Foto: Dimitri Ganzelevitch
Dez coisas que você talvez não saiba sobre moradores de rua:
1 - Muitos ligam para a família (mães, filhas e filhos, irmãos, sobrinhas) e desligam quando alguém atende porque têm vergonha. Outros mentem dizendo que está tudo bem, porque não querem que a mãe sofra. A maioria, quando a gente pergunta sobre sua família, responde: "É esta aqui", mostrando os moradores de rua ao seu redor.
2 - Em São Paulo, muitos se referem ao seu lugar (debaixo de um viaduto, colado ao muro, no meio de um canteiro) como "maloca" e se denominam "maloqueiros". Ficam muito irritados se chamados de "mendigos".
3 - Em várias ocasiões, pedem ajuda para parar de fumar, cheirar ou beber. "Me arruma uma internação?" é um pedido frequente. Muitos já passaram várias vezes por CAPS e internações. Muitos pararam de fumar e cheirar, mas não conseguem largar a pinga. Uma garrafa conhecida como "barrigudinha" ou "gorote" custa R$2,50.
4 - Por que não querem ir para albergues? Porque não podem levar a mulher, os amigos, as crianças e os cachorros - e é lógico que jamais os deixariam para trás. Porque não podem deixar a carrocinha na rua (pode ser levada pelo rapa ou roubada). Porque não querem dormir em um quarto com dezenas de conhecidos com quem não se dão ou desconhecidos. Porque não podem beber ou fumar enquanto estiverem lá (e ficam furiosos quando outros cheiram ou usam pedra nos banheiros). Porque as camas têm pulgas. Porque alguns albergues os obrigam a sair da cama antes das 6 da manhã. Porque alguns albergues são muito distantes de onde "moram", e tem kombi pra levar mas ninguém os traz de volta.
5 - Elas e eles adoram ganhar kits de higiene: sabonete, barbeador, desodorante, xampu, escova e pasta de dentes. E também gel (homens) e esmalte de unha.
6 - Muitos cobertores são abandonados durante o dia por motivos diversos, entre eles o fato de que moradoras e moradores de rua, por problemas fisiológicos, psicológicos etc, urinam enquanto dormem. E lavar a roupa, para quem mora na rua, é um luxo. Os que fazem questão procuram um chafariz ou a sarjeta mesmo.

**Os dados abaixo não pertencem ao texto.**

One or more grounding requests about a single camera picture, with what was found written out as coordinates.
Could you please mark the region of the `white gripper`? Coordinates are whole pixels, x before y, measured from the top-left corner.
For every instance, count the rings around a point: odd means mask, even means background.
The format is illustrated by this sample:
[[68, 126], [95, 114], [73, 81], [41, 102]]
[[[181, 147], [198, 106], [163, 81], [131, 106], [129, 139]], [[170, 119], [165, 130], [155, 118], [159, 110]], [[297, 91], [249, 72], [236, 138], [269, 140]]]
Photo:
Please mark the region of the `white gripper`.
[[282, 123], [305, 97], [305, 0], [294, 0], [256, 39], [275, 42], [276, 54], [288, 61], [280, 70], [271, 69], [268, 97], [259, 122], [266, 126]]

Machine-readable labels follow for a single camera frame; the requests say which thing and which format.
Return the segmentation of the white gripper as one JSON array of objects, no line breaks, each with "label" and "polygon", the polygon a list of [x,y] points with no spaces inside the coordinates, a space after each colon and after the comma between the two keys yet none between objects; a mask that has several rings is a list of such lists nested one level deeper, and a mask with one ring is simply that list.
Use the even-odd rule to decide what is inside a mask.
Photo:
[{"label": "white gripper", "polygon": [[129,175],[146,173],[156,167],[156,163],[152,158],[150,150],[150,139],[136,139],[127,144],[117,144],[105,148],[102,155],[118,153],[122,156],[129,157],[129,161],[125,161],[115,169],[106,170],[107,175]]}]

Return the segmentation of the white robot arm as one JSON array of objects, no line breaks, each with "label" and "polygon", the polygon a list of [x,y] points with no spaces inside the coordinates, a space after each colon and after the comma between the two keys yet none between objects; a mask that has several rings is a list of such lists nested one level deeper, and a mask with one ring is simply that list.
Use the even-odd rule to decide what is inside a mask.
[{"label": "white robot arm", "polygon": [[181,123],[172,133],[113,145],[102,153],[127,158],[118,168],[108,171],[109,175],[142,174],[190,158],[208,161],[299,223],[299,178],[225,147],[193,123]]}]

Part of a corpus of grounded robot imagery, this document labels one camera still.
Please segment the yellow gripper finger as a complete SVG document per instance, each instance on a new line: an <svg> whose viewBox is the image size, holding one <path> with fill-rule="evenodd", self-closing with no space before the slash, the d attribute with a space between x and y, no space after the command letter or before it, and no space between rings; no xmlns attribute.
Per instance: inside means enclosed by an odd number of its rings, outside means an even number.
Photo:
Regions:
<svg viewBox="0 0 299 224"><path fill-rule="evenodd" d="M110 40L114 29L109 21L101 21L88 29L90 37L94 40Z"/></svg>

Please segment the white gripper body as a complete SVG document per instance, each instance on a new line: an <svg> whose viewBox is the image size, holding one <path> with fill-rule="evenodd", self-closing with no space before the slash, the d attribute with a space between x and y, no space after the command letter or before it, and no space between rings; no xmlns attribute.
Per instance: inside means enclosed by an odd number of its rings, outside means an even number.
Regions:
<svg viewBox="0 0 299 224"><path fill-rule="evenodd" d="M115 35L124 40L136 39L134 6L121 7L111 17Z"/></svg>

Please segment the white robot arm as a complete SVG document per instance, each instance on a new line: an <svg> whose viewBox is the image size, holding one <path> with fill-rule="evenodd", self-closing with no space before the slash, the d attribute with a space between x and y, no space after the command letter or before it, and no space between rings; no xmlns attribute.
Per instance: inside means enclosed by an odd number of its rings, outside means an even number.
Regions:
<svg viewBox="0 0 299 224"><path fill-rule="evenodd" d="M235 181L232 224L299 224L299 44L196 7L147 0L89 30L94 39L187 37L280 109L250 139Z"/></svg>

7 - De um jeito ou de outro, assistem televisão. Ontem mesmo um garoto que dormia no meio da ciclovia da Auro Soares viu minha camisa de futebol e perguntou "E o Peru, hein?". Também comentam política e filmes. Outro dia o assunto de madrugada no ponto de ônibus do Pateo do Colégio era "A Lagoa Azul".
8 - Muitos tomam remédios controlados porque têm convulsões. Às vezes (toda hora) o rapa leva seus objetos - mochila com documentos, roupa, livros (sim, livros!), remédios - e eles não conseguem repor o que foi levado.
9 - Se morrerem sem terem nenhum documento com foto (acontece muito) e sem que se localize a família, um amigo que queira evitar que sejam enterrados como indigentes ("não reclamados", "não identificados") precisará ir duas vezes a uma delegacia tentar obter autorização para providenciar a "inumação". Às vezes não dá certo.
10 - É impressionante como gostam de comemorar seus aniversários. Experimente fazer festa para um deles (bolo, velinhas, refrigerante) - os outros todos vão ficar ansiosos na expectativa do seu dia e fazer contagem regressiva.